**Directions:** Lines below containing the word "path" should be copied out.

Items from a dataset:
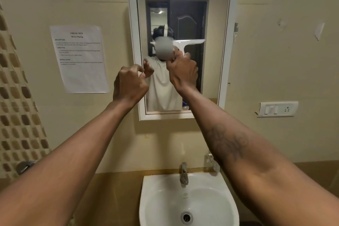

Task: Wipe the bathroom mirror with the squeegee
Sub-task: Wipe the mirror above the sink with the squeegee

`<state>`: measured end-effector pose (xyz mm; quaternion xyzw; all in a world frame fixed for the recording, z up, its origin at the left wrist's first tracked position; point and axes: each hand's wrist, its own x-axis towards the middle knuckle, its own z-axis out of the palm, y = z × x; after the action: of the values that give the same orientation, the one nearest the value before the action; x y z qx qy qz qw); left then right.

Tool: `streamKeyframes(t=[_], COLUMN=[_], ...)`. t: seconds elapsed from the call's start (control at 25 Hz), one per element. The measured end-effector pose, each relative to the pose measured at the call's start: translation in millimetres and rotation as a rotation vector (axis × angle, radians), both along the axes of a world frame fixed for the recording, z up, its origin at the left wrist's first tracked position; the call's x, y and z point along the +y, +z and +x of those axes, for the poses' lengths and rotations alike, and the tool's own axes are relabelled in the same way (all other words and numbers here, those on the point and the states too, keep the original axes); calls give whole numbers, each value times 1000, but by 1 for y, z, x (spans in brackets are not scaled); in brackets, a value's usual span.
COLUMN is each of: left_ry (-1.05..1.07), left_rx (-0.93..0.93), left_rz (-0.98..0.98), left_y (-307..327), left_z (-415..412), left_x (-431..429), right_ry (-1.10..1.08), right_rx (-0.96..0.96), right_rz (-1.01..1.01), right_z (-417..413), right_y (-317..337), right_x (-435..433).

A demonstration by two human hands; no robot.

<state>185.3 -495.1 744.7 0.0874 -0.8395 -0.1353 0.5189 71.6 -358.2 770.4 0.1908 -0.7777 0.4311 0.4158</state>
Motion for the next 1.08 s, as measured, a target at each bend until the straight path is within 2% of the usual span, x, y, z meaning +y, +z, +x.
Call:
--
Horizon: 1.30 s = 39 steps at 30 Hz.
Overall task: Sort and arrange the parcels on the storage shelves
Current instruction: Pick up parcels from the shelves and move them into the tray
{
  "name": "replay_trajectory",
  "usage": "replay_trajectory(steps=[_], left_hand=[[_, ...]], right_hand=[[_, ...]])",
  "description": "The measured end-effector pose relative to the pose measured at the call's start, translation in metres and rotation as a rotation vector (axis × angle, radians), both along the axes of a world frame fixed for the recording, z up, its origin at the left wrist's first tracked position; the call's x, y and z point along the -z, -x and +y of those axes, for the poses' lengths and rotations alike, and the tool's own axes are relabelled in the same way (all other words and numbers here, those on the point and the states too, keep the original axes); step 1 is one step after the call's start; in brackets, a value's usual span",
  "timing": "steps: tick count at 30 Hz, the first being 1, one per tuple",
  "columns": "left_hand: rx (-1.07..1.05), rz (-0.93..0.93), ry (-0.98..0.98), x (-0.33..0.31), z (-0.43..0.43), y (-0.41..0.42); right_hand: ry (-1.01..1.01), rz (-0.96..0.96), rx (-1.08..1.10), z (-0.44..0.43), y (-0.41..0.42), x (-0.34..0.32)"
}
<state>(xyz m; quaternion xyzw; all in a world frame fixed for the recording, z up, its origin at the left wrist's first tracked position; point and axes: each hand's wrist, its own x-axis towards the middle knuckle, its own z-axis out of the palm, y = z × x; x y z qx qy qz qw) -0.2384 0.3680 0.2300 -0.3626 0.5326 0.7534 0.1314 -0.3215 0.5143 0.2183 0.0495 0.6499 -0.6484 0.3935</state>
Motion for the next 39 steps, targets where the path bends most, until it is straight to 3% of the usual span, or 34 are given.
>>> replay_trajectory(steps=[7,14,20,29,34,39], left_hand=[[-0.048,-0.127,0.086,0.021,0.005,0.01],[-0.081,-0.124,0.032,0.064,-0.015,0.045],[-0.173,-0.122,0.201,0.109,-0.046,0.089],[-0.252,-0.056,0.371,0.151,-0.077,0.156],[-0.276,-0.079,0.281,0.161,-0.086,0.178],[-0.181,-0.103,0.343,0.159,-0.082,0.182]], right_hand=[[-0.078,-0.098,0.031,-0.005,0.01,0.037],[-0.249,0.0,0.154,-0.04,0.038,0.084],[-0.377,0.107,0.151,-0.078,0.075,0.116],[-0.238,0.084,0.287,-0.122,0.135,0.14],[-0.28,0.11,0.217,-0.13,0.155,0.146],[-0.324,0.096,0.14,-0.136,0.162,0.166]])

**Finished exercise:**
Motion for the next 1.08 s, as measured, a target at each bend until the straight path is within 2% of the usual span, x, y, z meaning +y, +z, +x.
Motion for the next 39 steps, targets where the path bends most, until it is straight to 3% of the usual span, or 34 are given.

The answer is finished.